The Influence of Crystal Anisotropy on the Characteristics of Solitary Waves in the Nonlinear Supratransmission Effect: Molecular Dynamic Modeling

Abstract

This study examines the mechanism of nonlinear supratransmission (NST), which involves the transfer of disturbance to discrete media at frequencies not supported by the structure. We considered a model crystal with A3B stoichiometry. The investigation was carried out using atomistic modeling through molecular dynamics. The interatomic interaction was determined by a potential obtained through the embedded atom method, which approximates the properties of the Pt3Al crystal. The effect of NST is an important property of many discrete structures. Its existence requires the discreteness and nonlinearity of the medium, as well as the presence of a forbidden zone in its spectrum. This work focuses on the differences in the NST effect due to the anisotropy of crystallographic directions. Three planes along which the disturbance caused by NST propagated were considered: (100), (110), and (111).
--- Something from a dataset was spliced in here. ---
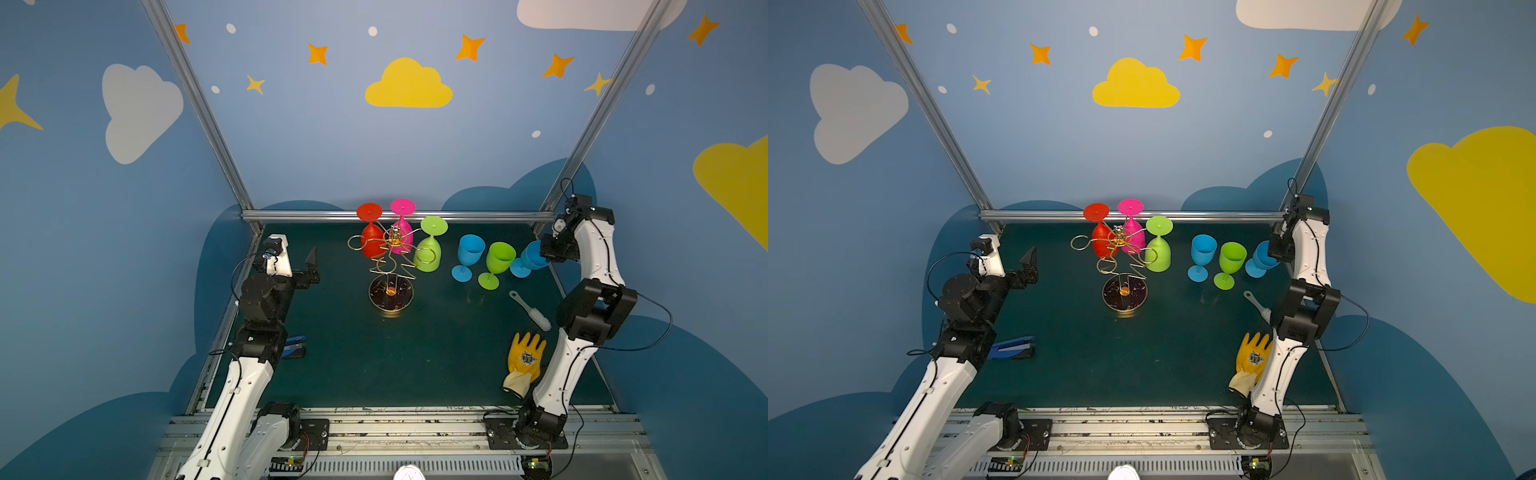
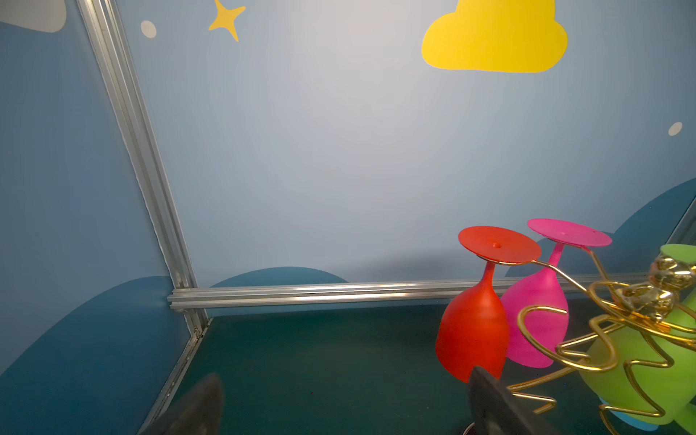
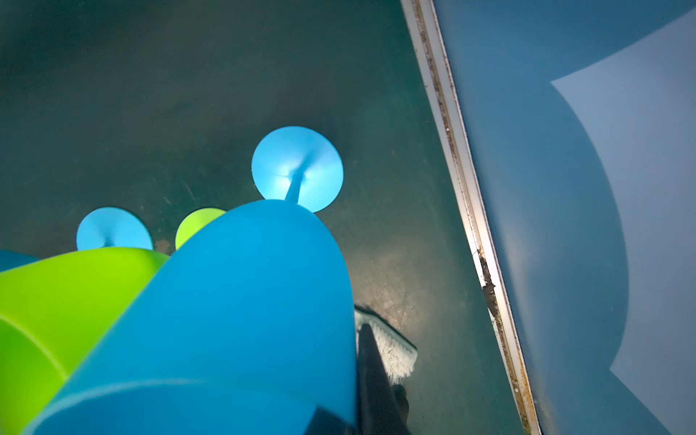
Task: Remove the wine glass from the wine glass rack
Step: 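Lower the cyan glass onto the table beside the lime green glass with the right gripper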
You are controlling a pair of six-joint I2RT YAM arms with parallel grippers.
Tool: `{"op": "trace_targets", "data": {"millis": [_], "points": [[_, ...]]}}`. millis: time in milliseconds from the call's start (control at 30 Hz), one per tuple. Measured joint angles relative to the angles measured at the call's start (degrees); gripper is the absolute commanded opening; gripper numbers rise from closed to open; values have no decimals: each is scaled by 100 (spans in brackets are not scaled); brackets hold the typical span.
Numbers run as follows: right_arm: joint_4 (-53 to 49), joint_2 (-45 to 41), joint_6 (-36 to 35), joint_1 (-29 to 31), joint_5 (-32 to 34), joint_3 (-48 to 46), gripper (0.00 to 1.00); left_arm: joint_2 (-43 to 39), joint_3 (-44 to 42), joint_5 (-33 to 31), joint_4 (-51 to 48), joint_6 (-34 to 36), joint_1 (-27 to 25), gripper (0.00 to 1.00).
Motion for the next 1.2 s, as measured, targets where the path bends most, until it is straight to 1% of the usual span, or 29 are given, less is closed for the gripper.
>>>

It was found that the intensity of the disturbance along the (100) plane is an order of magnitude lower than for more densely packed directions. Differences in the shape of solitary waves depending on the propagation direction were shown. Moreover, all waves can be described by a single equation, being a solution of the discrete variational equations of macroscopic and microscopic displacements, with different parameters, emphasizing the unified nature of the waves and the contribution of crystal anisotropy to their properties. Studying the NST phenomenon is essential due to numerous applications of the latter, such as implications in information transmission and signal processing. Understanding how disturbances propagate in discrete media could lead to advancements in communication technologies, data storage, and signal amplification where the earlier mentioned ability to describe it with analytical equations is of particular importance.